“Volammo davvero
Sopra le case, oltre i cancelli, gli orti e le strade
Poi scivolammo tra valli fiorite
Dove all’ulivo si abbraccia la vite
Scendemmo là dove il giorno si perde
A cercarsi da solo
Nascosto tra il verde”
(Fabrizio de André)
Ai primi di maggio, abbiamo lasciato il caos e la folla di Istanbul per un’immersione anticipata nella splendida e lunghissima estate del sud della Turchia.
Durante una gita in barca facciamo tappa alla foce del fiume Dalaman, in una spiaggia enorme dove due volte all’anno le tartarughe d’acqua appena nate corrono verso la vita.
La punta della scogliera che da sempre e per sempre guarda il mare aperto sfida i cercatori più irrequieti e curiosi a raggiungerla.

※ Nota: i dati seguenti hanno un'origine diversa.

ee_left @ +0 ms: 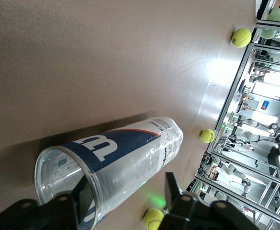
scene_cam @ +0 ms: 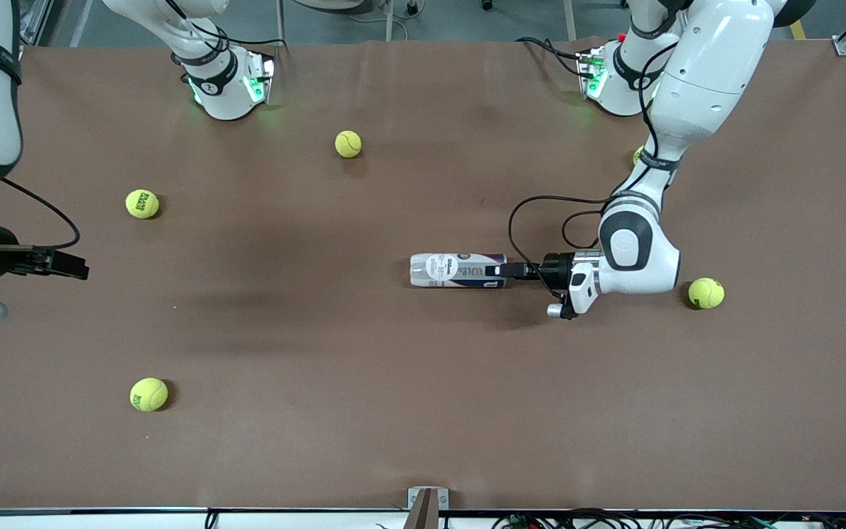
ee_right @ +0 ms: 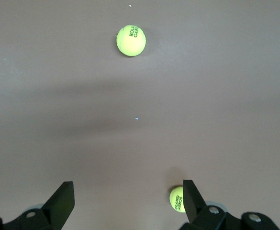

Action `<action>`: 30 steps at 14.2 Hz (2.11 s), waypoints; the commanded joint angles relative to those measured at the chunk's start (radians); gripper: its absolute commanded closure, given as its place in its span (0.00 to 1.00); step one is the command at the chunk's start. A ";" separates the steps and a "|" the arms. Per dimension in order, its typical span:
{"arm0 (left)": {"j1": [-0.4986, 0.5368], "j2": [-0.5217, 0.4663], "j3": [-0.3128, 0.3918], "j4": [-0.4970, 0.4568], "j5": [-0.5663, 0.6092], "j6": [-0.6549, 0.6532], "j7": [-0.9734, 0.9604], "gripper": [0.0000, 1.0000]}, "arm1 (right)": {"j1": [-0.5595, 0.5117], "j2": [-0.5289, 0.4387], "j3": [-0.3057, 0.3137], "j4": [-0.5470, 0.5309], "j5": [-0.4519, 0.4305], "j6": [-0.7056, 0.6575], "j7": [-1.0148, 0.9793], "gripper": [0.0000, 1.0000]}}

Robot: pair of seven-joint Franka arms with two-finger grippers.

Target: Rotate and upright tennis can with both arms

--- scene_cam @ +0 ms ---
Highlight clear Wilson tennis ball can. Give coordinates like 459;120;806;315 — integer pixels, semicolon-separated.
410;253;509;289

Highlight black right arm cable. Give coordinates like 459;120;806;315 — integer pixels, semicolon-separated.
0;179;82;251

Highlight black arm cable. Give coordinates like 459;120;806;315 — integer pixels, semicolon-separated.
0;179;82;251
507;44;681;298

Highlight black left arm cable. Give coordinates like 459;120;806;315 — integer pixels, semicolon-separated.
507;44;681;298

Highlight black left base cable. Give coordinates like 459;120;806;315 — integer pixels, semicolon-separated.
517;35;587;80

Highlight black base cable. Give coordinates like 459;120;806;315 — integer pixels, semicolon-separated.
517;35;587;80
166;0;290;51

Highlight tangled black cables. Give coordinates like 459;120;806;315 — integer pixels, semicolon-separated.
493;508;846;529

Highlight grey metal table bracket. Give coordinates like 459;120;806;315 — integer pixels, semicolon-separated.
407;486;450;529

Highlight black right base cable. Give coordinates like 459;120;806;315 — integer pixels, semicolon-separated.
166;0;290;51

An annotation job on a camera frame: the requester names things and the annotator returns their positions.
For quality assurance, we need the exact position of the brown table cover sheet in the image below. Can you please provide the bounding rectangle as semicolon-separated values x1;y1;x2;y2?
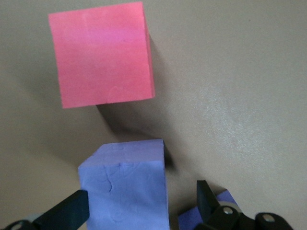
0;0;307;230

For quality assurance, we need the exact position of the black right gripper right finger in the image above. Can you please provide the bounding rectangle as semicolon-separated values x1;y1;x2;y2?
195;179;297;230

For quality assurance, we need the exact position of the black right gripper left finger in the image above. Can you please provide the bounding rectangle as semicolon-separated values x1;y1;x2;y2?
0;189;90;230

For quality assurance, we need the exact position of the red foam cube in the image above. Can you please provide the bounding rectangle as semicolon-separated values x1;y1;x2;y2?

Ancora prima che il resto della compagnia abbia il tempo di stendere gli asciugamani e coricarsi, io e due amici siamo già partiti, chiamandoci e incitandoci a vicenda.
Corro forte, non so quanto a lungo, corro come di solito odio fare, attraverso la laguna dove la sabbia rovente si confonde con grandi pozzanghere di acqua calda come tè che ci bagna appena le ginocchia, corro saltando, girando su me stessa e ridendo come una bambina.
I due ragazzi, più veloci di me nella corsa, procedono parecchi metri davanti a me senza mai voltarsi né rallentare per aspettarmi, ma oggi proprio non ho bisogno di cavalleria.
Di colpo, dopo un’ultima lingua di terra, l’acqua si fa profonda. La corrente esercita sui nostri corpi malfermi come una carezza che mette in imbarazzo e in confusione. Possiamo anche vedere i flutti muoversi in modo quasi innaturale, in lunghe linee dritte dalla laguna fluviale verso il mare.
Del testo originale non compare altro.